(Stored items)
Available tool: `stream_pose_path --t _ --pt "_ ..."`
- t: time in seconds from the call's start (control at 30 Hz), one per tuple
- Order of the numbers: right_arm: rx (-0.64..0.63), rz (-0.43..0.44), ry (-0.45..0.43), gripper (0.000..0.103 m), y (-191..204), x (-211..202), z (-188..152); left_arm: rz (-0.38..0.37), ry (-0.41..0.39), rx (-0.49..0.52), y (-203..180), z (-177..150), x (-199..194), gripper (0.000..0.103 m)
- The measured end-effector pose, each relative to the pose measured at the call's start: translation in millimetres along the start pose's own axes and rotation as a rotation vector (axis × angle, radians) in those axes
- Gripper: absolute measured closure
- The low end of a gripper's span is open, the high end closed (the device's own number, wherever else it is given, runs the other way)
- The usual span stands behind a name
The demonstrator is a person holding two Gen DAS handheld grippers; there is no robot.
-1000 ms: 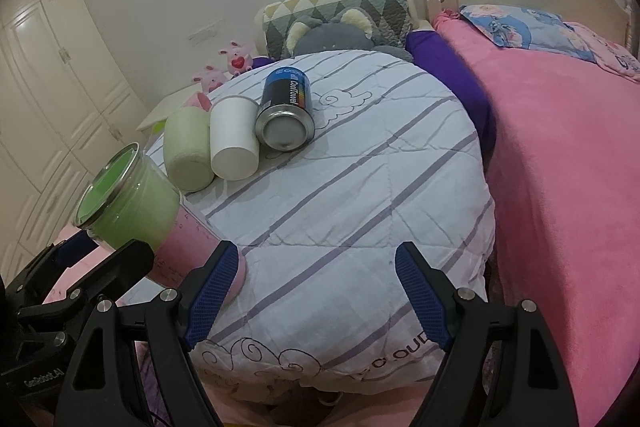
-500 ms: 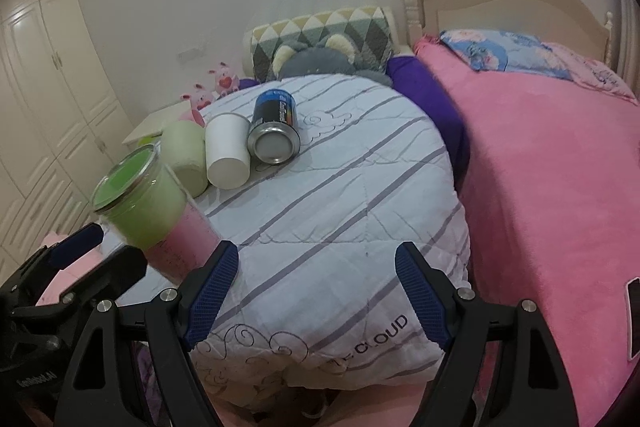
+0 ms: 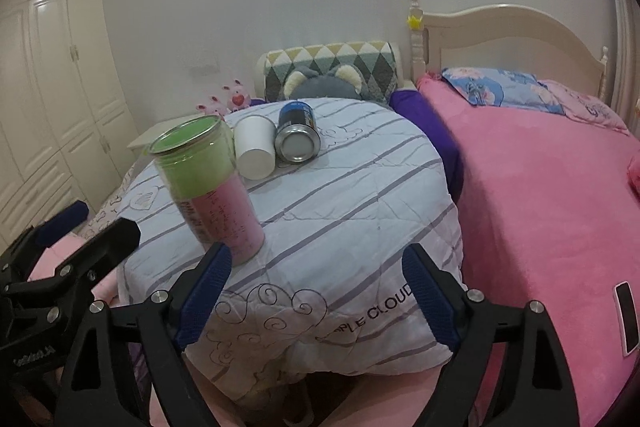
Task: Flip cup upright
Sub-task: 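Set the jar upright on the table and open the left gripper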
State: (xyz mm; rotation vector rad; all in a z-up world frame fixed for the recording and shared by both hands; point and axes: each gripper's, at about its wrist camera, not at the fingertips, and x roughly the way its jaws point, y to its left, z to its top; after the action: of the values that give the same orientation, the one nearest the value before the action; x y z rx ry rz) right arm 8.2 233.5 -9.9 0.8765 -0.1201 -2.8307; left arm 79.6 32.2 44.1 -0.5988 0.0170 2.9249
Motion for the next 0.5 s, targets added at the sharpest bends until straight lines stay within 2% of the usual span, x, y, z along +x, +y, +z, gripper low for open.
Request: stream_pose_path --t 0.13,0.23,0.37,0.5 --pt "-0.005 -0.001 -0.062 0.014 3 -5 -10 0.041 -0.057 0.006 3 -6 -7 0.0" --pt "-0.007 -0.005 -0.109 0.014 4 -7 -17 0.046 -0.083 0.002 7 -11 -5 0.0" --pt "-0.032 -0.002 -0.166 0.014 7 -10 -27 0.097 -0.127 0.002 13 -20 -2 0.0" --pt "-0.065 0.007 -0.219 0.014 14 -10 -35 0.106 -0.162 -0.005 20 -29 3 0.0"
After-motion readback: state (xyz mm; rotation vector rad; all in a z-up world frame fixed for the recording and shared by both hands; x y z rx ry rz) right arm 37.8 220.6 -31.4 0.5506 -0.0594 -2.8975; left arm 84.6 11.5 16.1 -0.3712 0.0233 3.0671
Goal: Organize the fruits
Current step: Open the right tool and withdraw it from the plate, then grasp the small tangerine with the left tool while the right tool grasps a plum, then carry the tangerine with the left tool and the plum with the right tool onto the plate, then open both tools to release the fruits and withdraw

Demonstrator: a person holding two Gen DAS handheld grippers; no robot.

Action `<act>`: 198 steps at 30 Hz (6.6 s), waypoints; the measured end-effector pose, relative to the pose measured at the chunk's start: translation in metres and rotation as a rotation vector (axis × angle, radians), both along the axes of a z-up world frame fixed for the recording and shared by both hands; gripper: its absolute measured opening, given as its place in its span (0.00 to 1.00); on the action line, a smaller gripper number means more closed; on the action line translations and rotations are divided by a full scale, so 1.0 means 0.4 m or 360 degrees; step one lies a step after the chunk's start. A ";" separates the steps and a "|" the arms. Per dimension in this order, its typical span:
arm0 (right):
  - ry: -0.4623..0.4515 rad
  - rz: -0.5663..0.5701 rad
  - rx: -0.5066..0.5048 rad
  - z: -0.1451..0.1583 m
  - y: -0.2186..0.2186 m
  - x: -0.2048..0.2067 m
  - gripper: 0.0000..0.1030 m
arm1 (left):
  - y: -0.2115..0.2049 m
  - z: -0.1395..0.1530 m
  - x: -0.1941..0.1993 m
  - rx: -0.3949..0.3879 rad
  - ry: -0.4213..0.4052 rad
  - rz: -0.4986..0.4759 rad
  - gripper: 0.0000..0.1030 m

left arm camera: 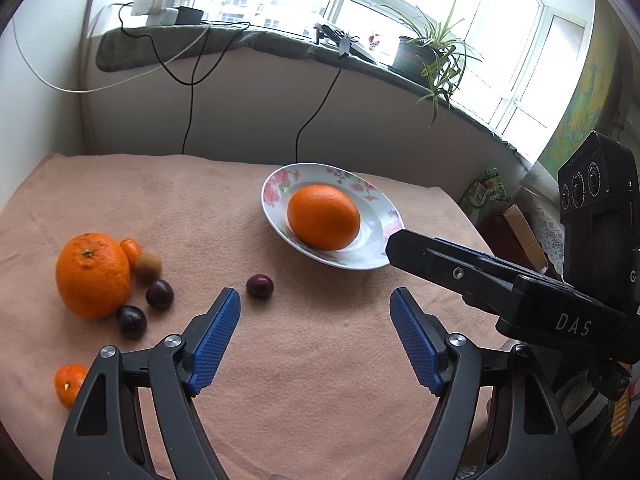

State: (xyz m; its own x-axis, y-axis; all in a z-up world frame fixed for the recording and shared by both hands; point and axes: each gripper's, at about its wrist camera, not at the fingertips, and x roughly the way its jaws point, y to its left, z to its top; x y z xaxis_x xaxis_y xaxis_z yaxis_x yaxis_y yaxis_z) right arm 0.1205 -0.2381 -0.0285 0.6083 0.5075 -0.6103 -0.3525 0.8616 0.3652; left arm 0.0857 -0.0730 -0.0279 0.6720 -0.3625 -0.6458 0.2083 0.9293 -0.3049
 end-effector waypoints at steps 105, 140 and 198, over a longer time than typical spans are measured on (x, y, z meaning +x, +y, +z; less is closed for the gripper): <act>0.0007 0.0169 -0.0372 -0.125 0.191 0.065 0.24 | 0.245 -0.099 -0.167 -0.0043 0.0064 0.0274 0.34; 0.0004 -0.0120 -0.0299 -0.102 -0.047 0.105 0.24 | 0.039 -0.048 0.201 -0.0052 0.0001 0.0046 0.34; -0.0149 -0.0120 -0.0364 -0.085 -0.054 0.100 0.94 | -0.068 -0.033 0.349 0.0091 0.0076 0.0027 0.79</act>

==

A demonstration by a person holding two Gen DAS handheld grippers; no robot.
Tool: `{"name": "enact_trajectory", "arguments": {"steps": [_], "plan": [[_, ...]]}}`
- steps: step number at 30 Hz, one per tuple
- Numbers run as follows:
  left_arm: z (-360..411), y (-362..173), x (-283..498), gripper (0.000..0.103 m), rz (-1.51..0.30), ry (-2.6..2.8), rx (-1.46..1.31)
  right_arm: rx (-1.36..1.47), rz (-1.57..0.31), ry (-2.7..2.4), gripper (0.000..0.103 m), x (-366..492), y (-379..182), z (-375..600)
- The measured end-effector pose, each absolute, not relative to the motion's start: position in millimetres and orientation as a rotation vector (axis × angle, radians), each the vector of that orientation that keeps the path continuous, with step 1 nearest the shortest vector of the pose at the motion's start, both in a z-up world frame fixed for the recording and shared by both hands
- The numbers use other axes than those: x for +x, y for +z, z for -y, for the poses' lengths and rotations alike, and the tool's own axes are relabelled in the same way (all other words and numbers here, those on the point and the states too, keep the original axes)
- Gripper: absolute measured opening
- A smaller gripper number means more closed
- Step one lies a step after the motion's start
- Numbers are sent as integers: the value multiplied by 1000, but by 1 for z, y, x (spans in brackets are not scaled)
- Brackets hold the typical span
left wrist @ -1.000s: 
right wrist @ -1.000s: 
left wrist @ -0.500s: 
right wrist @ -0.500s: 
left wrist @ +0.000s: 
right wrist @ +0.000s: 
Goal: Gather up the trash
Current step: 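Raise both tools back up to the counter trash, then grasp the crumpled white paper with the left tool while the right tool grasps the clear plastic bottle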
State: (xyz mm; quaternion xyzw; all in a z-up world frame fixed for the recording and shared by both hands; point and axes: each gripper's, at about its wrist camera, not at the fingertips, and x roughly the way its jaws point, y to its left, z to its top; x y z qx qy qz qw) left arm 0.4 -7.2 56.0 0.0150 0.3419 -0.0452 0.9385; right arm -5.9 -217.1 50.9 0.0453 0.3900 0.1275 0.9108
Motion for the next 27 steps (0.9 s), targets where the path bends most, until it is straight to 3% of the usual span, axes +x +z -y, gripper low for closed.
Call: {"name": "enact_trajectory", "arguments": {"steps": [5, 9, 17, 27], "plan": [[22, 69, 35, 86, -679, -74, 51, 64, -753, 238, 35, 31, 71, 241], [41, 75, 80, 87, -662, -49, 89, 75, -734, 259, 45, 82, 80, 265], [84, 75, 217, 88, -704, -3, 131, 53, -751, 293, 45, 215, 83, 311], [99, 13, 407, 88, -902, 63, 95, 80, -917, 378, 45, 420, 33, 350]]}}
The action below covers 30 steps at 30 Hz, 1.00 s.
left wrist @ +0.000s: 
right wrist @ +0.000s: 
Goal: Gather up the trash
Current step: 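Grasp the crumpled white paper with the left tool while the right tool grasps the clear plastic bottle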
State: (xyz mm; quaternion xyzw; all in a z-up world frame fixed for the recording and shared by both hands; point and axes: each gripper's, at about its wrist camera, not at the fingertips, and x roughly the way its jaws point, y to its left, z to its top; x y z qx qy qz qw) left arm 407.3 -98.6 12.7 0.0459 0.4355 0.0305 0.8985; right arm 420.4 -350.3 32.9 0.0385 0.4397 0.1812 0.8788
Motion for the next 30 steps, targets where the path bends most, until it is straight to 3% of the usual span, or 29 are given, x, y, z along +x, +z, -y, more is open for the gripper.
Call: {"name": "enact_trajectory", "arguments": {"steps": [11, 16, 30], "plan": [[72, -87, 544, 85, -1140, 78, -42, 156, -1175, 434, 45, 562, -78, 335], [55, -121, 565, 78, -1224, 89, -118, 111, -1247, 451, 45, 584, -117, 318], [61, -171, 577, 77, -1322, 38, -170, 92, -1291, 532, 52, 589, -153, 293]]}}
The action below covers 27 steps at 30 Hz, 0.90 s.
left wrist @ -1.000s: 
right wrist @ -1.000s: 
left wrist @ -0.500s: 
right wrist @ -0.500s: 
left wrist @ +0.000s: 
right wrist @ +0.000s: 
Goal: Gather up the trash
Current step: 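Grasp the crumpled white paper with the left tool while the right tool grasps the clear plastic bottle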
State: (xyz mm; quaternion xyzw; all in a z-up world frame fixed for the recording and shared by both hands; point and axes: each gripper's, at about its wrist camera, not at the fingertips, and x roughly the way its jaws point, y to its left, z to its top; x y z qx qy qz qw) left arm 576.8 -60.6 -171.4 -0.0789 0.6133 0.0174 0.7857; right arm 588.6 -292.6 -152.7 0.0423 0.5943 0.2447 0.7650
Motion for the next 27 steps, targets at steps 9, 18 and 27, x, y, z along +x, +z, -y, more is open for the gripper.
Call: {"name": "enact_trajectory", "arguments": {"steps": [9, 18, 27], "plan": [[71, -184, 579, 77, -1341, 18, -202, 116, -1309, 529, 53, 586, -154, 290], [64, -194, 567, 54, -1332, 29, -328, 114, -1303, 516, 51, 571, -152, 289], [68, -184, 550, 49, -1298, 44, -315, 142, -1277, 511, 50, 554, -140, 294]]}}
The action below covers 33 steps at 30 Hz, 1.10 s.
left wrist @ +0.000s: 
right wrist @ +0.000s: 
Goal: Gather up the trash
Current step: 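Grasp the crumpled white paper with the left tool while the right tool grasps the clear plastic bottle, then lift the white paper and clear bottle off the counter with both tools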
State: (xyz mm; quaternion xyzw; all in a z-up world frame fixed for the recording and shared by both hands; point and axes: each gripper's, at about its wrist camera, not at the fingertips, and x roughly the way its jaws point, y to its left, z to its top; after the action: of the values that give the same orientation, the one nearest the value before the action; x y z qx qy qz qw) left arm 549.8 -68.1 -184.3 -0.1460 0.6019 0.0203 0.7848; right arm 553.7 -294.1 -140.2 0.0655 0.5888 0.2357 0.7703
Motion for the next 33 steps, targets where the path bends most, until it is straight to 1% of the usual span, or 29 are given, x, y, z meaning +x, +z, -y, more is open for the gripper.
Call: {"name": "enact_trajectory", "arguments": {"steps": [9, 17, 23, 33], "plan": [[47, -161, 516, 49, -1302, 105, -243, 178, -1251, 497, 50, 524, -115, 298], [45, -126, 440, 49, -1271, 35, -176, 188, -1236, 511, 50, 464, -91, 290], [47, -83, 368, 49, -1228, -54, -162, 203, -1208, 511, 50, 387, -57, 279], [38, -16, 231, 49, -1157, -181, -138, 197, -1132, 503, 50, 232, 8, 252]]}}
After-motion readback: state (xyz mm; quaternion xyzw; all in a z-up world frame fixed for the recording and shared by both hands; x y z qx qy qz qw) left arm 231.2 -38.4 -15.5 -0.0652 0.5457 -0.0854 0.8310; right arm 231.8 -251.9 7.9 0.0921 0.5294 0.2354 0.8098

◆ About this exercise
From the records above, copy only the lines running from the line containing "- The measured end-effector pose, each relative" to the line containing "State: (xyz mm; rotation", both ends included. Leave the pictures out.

◆ Response area
- The measured end-effector pose, each relative to the pose measured at the call's start: translation in millimetres along the start pose's own axes and rotation as a rotation vector (axis × angle, radians) in those axes
- Gripper: absolute measured closure
- The low end of a gripper's span is open, the high end closed (the device's own number, wherever else it is given, runs the other way)
- The usual span stands behind a name
The demonstrator is a person holding two Gen DAS handheld grippers; there is no robot.
-1000 ms: 
-500 ms: 
+0 ms: 
Task: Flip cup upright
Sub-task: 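Set the jar upright on the table and open the left gripper
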State: (xyz mm; rotation vector rad; all in a z-up world frame fixed for the recording and shared by both hands; point and axes: each gripper's, at about its wrist camera, not at the fingertips, and x roughly the way its jaws point, y to its left, z to its top; after the action: of the values that give the same orientation, the one nearest the value before the action; x y z rx ry rz) right arm 8.2 233.5 -9.9 0.8765 -0.1201 -2.8307; left arm 79.6 32.2 44.1 -0.5988 0.0170 2.9249

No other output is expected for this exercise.